(Exercise):
Every line from the one holding "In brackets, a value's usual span" through the one holding "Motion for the" in the data below must be returned exactly, both ends included, with pictures left out and nothing else added.

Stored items
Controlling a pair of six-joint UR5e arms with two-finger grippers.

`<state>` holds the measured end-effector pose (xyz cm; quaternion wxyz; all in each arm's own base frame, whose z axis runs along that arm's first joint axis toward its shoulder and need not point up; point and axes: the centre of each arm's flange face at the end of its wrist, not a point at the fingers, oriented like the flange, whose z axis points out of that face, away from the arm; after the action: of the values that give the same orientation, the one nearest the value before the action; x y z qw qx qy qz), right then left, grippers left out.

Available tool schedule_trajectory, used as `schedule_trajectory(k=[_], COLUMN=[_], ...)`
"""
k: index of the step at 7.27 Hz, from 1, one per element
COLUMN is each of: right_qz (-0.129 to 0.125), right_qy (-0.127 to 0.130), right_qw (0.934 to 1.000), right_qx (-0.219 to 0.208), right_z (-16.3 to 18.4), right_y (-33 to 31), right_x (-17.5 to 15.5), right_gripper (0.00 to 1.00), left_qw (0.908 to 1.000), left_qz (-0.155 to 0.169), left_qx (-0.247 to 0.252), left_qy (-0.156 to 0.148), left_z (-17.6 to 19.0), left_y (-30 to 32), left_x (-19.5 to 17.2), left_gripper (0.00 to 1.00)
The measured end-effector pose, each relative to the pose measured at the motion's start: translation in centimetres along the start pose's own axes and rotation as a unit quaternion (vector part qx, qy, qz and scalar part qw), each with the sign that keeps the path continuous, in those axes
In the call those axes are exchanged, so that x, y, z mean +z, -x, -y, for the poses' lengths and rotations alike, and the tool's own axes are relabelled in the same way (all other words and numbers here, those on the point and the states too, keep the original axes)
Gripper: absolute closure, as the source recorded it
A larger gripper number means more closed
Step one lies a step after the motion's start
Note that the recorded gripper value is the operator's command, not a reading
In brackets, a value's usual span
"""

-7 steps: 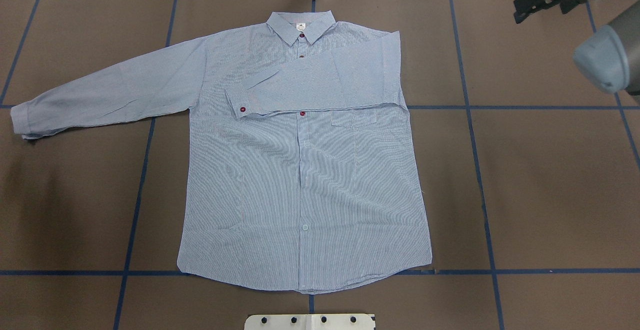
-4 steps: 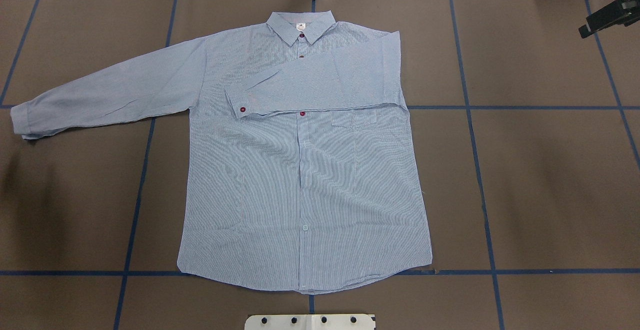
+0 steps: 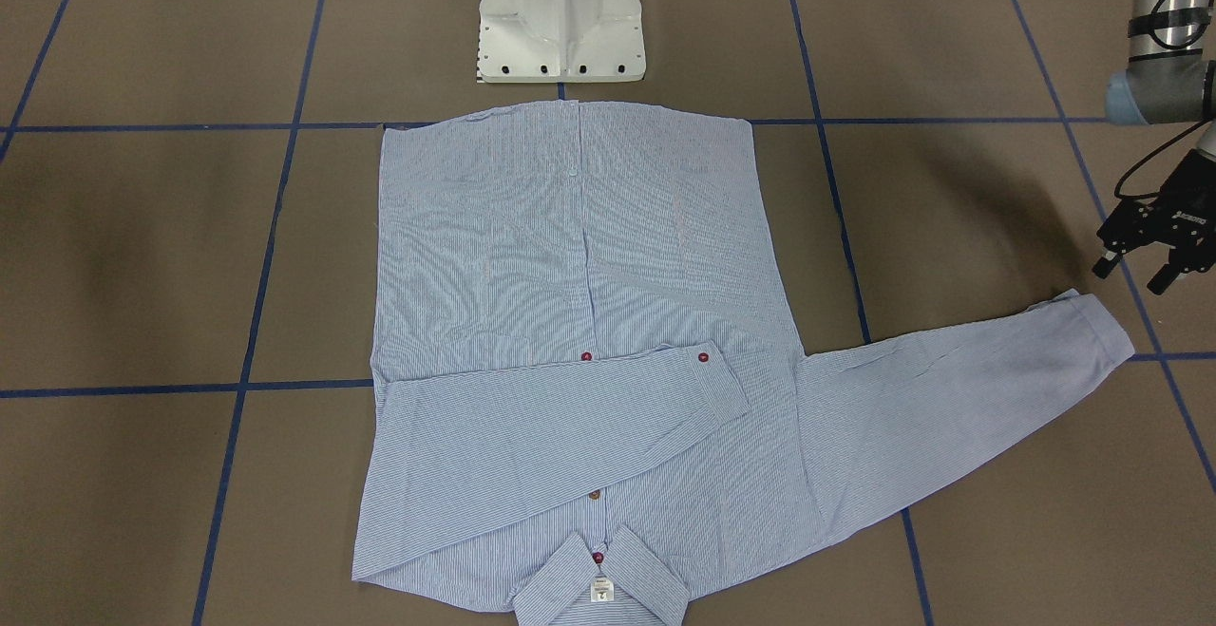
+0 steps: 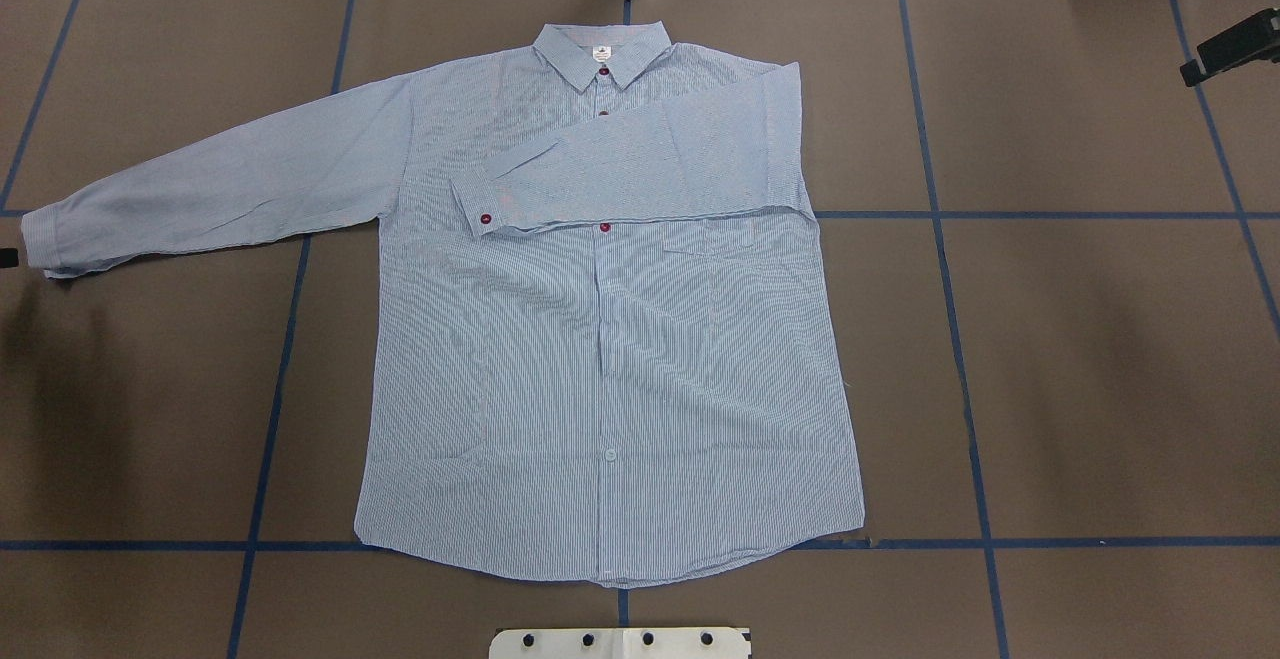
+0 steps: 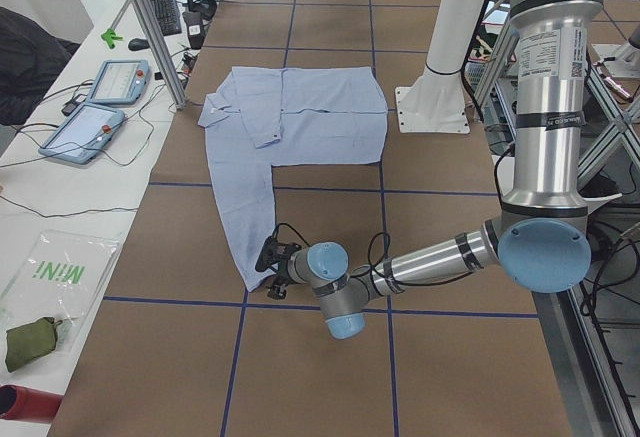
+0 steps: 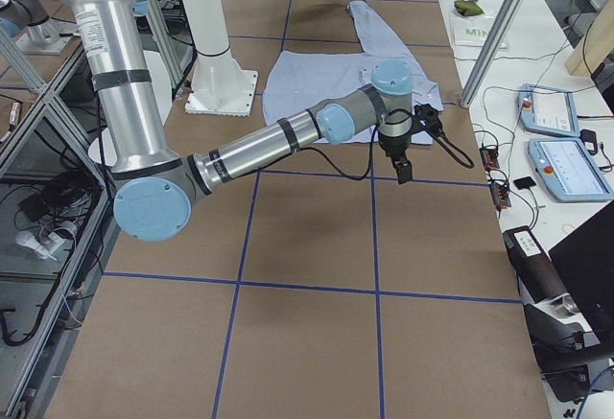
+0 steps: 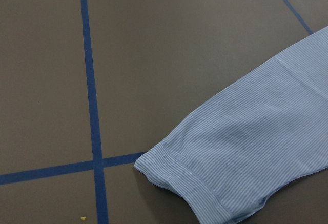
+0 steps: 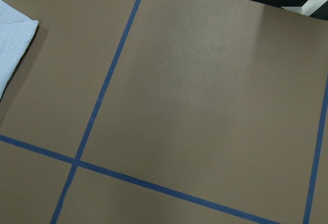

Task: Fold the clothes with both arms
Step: 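Lower the left gripper onto the other sleeve cuff and grasp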

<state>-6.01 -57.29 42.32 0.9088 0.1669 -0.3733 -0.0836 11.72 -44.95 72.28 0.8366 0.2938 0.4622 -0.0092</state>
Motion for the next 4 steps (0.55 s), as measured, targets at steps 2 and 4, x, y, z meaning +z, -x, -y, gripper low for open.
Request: schedule_trajectory(k=[2,4], right_qz=[-0.001,-0.001], right_qy=[-0.002,-0.004], right_qw=[1.0,1.0], right_qx=[-0.001,-0.002], right_z=[0.0,0.2], right_y=[0.0,0.2], right_x=[-0.1,-0.3], right_gripper=[0.0,0.0], left_qw=[1.0,0.9999], left_qz=[0.006,0.008], left_qx=[0.006,0.01], left_qy=[0.003,0.009], left_z=[-0.2,-0.8], left_y=[-0.6,-1.0], left_x=[1.8,2.6], left_gripper=[0.25,0.28])
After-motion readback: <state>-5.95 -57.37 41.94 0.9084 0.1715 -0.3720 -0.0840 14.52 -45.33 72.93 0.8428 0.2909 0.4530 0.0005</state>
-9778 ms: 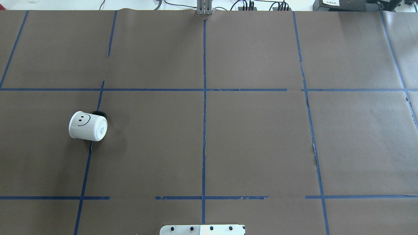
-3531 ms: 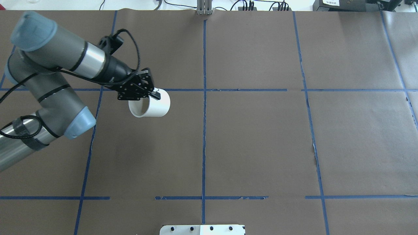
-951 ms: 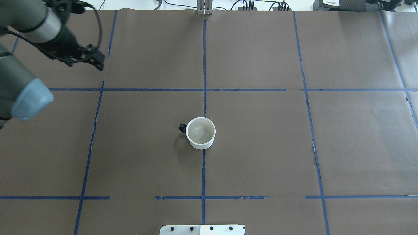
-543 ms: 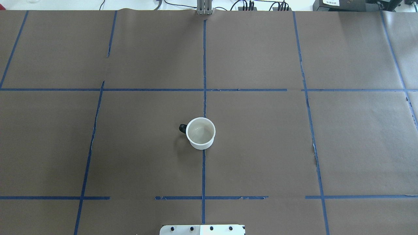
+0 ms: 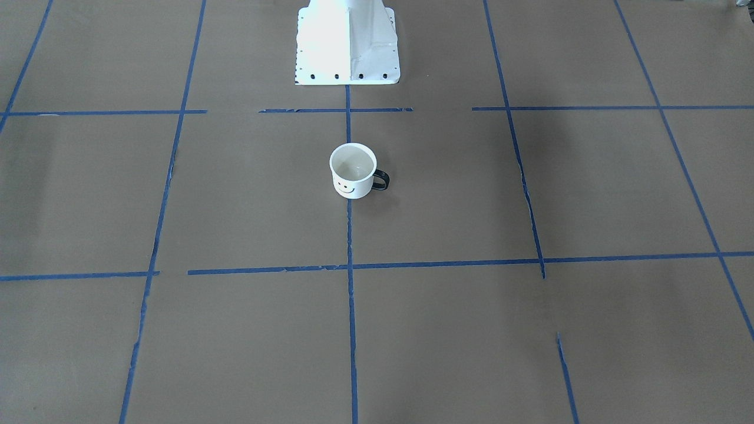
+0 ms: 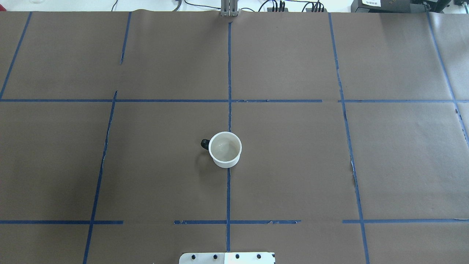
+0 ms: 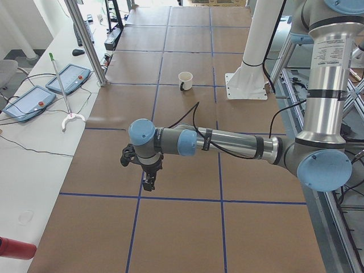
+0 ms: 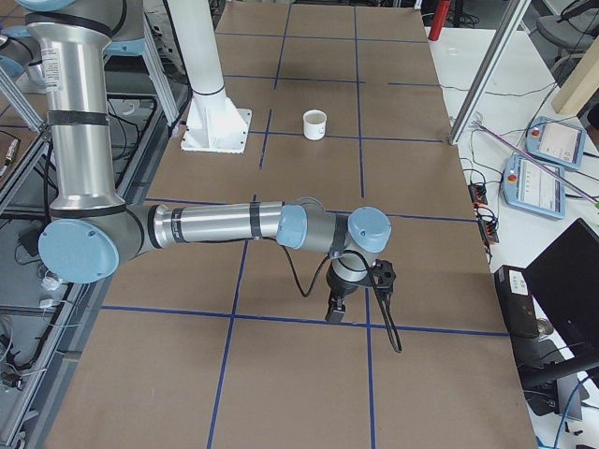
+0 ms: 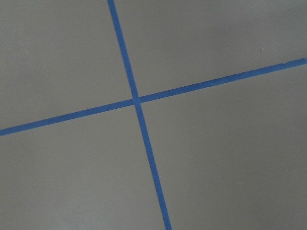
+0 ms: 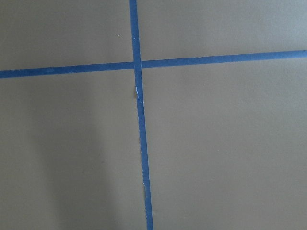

(Task result):
In brackets, a value's usual span
"""

-7 steps: 
-4 steps: 
+0 steps: 
+0 steps: 
+0 steps: 
+0 steps: 
+0 steps: 
+0 steps: 

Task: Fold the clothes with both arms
Step: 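Lower the left gripper onto the other sleeve cuff and grasp
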
<state>-6.01 -57.29 42.32 0.9088 0.1669 -0.3733 -0.0836 11.72 -44.95 72.28 0.8366 0.2938 0.4622 -0.0092</state>
Motion for the next 4 steps (0.55 s), as measured, targets at steps 2 and 4, x, y, z meaning +z, -x, -y, gripper low for open.

This concludes the answer to the exercise.